Records excerpted from a collection
----

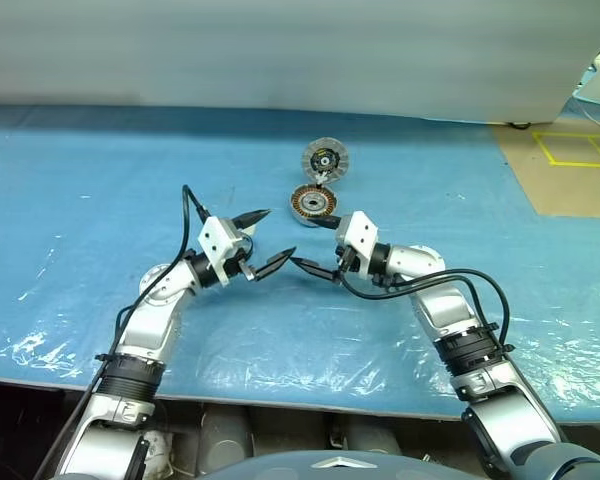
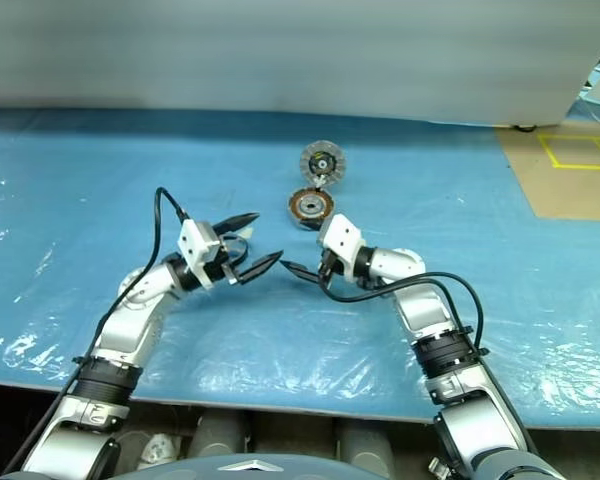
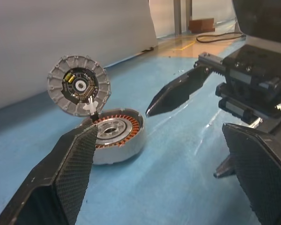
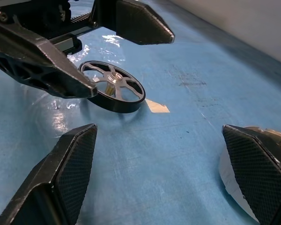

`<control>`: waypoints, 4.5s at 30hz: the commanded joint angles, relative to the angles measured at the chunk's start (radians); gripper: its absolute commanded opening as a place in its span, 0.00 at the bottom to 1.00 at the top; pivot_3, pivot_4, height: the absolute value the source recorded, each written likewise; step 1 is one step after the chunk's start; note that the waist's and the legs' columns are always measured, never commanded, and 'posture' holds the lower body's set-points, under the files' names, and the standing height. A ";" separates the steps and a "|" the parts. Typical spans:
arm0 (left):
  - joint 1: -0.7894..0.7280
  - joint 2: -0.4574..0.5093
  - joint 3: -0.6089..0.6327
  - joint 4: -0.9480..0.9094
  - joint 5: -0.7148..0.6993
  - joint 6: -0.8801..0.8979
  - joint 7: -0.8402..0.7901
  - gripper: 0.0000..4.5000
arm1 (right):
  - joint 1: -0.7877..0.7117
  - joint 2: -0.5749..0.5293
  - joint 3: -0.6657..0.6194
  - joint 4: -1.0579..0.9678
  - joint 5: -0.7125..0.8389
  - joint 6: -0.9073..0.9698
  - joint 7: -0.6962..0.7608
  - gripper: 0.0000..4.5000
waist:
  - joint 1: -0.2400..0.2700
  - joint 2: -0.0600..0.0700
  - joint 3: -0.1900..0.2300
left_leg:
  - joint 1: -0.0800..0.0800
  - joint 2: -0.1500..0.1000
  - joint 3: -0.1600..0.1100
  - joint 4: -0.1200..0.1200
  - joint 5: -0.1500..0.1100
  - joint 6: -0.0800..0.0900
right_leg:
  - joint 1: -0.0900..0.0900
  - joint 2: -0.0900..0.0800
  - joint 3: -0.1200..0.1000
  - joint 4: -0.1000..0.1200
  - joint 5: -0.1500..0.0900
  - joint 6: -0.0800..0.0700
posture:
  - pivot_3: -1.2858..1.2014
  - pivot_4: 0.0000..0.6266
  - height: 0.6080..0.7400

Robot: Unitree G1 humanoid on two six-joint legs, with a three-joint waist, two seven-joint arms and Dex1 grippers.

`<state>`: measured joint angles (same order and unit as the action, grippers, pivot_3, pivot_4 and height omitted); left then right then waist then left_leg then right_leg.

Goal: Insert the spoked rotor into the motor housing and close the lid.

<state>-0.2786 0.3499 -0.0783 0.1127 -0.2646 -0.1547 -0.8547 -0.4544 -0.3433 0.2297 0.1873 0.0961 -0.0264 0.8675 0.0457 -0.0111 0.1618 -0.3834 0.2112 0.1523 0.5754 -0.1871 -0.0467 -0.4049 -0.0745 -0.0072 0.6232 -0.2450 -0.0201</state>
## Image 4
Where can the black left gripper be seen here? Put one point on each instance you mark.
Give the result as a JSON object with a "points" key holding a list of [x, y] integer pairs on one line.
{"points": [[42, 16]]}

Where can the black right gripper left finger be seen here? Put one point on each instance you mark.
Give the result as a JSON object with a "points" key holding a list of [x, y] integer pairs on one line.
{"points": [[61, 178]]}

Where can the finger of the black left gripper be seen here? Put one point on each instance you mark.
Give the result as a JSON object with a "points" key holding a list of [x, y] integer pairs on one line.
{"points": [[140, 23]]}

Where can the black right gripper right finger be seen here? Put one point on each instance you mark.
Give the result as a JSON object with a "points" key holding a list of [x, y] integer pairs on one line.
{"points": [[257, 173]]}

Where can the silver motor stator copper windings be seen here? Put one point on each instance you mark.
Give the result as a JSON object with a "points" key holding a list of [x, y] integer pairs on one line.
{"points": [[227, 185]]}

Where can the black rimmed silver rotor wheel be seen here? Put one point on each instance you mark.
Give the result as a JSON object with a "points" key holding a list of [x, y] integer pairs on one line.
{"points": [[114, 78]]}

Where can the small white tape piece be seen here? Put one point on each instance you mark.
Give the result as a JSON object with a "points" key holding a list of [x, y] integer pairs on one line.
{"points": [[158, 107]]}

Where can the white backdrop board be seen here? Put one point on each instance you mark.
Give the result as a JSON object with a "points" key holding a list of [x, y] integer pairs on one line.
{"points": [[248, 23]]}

----

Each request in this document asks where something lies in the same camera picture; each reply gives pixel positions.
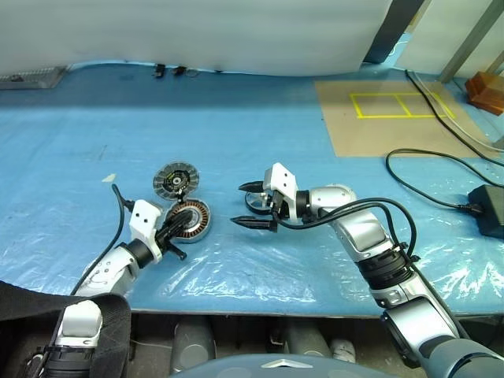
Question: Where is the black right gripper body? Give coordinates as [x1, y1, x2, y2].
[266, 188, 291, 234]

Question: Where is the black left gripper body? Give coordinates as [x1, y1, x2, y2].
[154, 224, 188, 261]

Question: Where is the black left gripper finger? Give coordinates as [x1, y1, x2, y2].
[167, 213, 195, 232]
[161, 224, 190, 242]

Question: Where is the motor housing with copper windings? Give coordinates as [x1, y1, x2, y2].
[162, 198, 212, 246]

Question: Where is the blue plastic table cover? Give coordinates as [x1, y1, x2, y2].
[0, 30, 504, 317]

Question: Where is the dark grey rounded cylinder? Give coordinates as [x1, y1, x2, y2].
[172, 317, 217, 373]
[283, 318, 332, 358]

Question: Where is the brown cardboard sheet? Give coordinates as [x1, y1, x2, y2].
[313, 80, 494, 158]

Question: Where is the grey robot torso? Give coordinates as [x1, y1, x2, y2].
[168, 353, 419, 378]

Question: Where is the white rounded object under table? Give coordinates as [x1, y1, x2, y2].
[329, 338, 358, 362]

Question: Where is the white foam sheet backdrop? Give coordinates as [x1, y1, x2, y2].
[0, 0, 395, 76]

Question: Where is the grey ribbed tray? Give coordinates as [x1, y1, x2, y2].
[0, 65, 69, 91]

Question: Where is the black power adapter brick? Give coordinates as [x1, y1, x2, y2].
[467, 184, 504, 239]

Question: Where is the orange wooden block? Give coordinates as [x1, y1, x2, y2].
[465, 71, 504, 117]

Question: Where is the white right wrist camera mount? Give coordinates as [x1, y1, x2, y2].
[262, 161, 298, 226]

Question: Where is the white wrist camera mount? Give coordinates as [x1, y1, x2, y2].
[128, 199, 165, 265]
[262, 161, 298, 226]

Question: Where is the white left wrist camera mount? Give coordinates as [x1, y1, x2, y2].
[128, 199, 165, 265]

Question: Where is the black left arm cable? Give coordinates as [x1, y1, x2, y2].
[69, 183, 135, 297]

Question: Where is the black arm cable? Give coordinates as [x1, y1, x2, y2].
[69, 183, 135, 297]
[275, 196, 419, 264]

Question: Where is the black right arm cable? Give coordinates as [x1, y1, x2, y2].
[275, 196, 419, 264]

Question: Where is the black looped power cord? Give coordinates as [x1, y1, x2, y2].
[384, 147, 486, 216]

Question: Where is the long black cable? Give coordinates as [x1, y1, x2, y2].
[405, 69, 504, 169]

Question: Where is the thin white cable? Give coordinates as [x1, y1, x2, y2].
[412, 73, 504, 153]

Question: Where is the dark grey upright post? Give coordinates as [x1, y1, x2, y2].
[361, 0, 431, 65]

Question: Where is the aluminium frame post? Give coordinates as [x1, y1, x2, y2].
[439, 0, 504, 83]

----

A single number is the whole answer: how many lines of the records contain the word "silver".

2